▶ [Task description]:
Below are the entries. Transcribe exactly the lines from the one with "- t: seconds" through the one with "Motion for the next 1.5", ends included, and leave out all others.

Source data
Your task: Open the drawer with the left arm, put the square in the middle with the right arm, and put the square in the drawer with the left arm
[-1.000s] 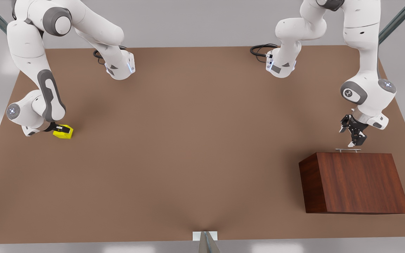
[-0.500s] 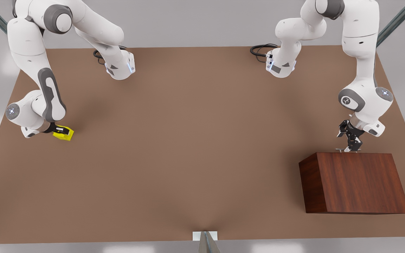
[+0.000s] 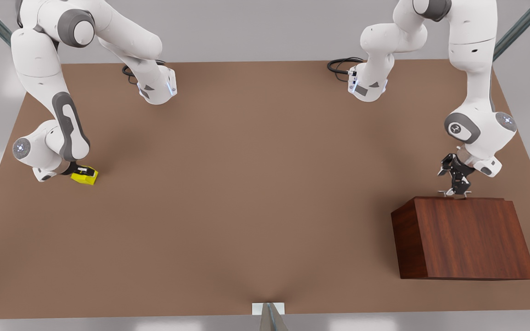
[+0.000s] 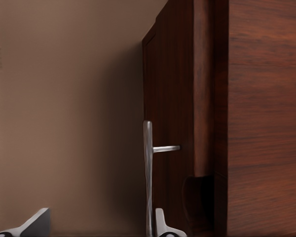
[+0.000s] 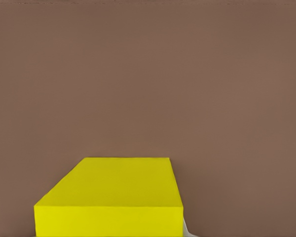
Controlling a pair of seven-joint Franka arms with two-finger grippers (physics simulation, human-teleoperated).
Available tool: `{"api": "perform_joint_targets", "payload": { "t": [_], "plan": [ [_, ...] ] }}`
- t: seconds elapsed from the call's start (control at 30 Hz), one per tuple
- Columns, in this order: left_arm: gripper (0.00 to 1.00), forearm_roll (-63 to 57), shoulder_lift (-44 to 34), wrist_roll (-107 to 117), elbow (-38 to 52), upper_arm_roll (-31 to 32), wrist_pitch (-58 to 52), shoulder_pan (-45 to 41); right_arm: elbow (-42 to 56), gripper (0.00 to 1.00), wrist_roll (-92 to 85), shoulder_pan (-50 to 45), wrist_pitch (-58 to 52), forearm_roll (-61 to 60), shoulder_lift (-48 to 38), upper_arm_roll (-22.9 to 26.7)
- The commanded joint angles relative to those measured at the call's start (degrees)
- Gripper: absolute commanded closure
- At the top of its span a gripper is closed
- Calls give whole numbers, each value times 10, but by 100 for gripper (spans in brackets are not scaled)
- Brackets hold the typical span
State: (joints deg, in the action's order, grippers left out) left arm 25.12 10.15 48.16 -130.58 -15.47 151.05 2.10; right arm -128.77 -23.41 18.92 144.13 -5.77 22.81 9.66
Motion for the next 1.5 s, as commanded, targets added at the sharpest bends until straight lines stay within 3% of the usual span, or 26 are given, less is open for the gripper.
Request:
{"api": "perform_joint_targets", "payload": {
  "t": [0.0, 0.13, 0.33, 0.43, 0.57, 0.7, 0.77, 1.03, 1.23, 1.47],
  "plan": [
    [0, 0, 0, -25, -1, -3, -17, -1, 0, 34, 6, 0, 5, 3, 0, 0],
    [0, 0, 6, -40, 0, -4, -9, 13, 0, 40, 6, 0, 5, 4, -1, 0],
    [0, 0, 6, -40, -1, -5, -10, 19, 1, 40, 13, -8, -3, 4, -15, -2],
    [0, 0, 2, -40, -6, -5, -15, 20, 0, 40, 59, -9, -24, 3, -34, -30],
    [0, 0, -11, -40, -18, -7, -17, 22, 6, 40, 211, -10, -49, 4, -48, -144],
    [0, 0, -26, -40, -37, -13, -18, 22, 37, 39, 267, -96, -50, 7, -41, -152],
    [0, 0, -28, -40, -41, -13, -19, 22, 56, 39, 264, -121, -48, 13, -35, -202],
    [0, -1, -49, -41, -57, -31, -36, 23, 139, 39, 272, -312, -36, 88, 6, -205],
    [0, -1, -63, -40, -80, -35, -37, 22, 308, 39, 273, -433, -94, 191, 106, -203],
    [0, -3, -101, -40, -106, -55, -53, 22, 348, 39, 297, -535, -89, 189, 166, -169]
  ]
}}
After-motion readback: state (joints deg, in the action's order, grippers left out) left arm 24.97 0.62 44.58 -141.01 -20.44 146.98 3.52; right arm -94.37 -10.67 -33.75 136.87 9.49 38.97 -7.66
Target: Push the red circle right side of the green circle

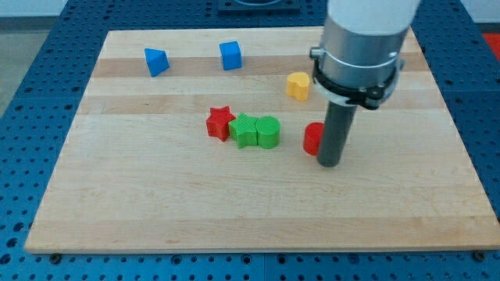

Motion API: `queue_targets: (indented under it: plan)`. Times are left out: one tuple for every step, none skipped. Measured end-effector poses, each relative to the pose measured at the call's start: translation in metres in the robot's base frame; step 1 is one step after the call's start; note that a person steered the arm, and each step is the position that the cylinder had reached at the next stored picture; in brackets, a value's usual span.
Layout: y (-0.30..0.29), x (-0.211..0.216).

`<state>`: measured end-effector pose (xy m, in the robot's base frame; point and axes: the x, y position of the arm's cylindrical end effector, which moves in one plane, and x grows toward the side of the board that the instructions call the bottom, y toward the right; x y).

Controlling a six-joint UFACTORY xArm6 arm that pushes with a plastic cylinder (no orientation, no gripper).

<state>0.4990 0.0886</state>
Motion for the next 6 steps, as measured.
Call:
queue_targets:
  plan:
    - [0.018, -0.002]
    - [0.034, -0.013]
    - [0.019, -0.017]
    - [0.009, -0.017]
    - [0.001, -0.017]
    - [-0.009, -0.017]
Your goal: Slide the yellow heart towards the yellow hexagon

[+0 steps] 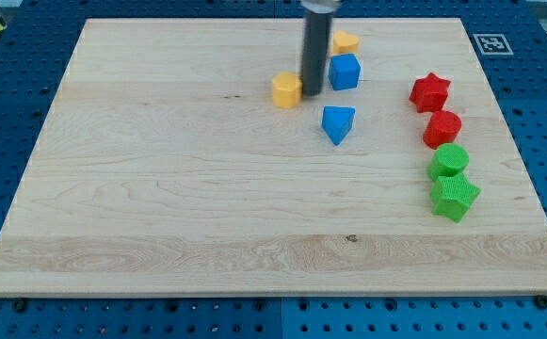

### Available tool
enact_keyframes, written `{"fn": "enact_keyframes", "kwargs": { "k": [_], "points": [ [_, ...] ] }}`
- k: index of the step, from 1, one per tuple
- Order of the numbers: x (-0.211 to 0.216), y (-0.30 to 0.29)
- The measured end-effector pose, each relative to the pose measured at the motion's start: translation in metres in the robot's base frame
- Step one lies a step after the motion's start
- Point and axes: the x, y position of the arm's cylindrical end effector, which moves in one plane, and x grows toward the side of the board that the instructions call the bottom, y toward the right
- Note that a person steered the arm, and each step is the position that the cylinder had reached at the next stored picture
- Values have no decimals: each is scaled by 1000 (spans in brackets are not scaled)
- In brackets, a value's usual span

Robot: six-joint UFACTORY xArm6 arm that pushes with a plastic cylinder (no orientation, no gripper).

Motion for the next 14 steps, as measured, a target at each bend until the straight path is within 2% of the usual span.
{"fn": "enact_keyframes", "kwargs": {
  "k": [2, 3, 4, 7, 9, 10, 11, 12, 14],
  "points": [
    [9, -99],
    [10, -107],
    [-42, -107],
    [-147, 11],
    [-99, 88],
    [-98, 66],
    [-96, 104],
    [-82, 114],
    [-74, -4]
  ]
}}
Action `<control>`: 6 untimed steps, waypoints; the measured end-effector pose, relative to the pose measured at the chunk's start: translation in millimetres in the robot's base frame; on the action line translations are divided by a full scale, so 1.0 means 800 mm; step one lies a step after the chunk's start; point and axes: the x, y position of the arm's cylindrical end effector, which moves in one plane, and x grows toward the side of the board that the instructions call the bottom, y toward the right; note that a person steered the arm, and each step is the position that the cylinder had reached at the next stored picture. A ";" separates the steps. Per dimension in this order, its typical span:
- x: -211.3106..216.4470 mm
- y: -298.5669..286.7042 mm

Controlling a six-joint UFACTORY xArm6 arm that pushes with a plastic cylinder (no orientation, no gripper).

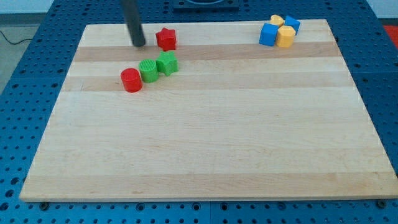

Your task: Move the red star to the top center of the board

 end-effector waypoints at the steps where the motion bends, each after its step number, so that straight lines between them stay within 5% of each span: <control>1: -0.003 0.078; 3: 0.022 0.058; 6: -0.001 0.209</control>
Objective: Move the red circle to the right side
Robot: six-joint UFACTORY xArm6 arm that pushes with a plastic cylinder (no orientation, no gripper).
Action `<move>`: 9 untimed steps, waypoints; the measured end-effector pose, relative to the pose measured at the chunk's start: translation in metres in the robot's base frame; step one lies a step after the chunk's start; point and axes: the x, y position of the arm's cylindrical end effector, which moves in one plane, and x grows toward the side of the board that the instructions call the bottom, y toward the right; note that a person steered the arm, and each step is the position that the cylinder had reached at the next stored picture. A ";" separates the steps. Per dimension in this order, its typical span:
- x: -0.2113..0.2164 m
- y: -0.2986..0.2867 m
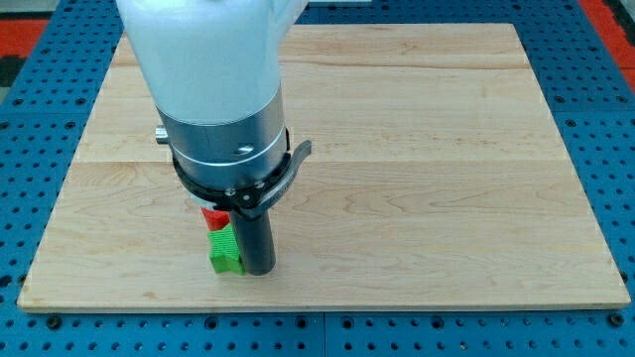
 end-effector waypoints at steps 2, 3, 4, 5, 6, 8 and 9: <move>0.000 0.000; 0.000 0.000; 0.000 0.002; 0.012 -0.011; 0.043 -0.025; -0.014 -0.112; -0.042 -0.005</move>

▶ [Solution for this problem]:
- t: seconds elapsed from the call's start (control at 30 Hz), one per tuple
- Columns, in this order: left_arm: gripper (0.00 to 1.00), forearm_roll (-63 to 57), shoulder_lift (-44 to 34), wrist_roll (-107 to 117), elbow (-38 to 52), upper_arm_roll (-31 to 32), wrist_pitch (-58 to 52), shoulder_pan (-45 to 41); right_arm: elbow (-42 to 56), gripper (0.00 to 1.00), wrist_roll (-92 to 85), shoulder_pan (-50 to 45), wrist_pitch (-58 to 52), forearm_roll (-61 to 60), shoulder_lift (-48 to 38), upper_arm_roll (-22.9 to 26.7)
- The commanded joint angles relative to those measured at the call's start (degrees)
- Gripper: absolute commanded closure
- At the top of its span a gripper is closed
- Calls give whole numbers, each value times 10, but by 100 for gripper (spans in brackets are not scaled)
- Brackets hold the typical span
State: (joints deg, in the action's order, grippers left out) left arm 25.12 10.15 48.16 -130.58 -15.47 151.05 2.10; right arm -128.77 -23.41 18.92 144.13 -5.77 22.81 9.66
Motion for the next 1.5 s, as commanded, targets added at the sharpest bends until straight lines stay within 3% of the usual span, or 26 are given, less is open for the gripper.

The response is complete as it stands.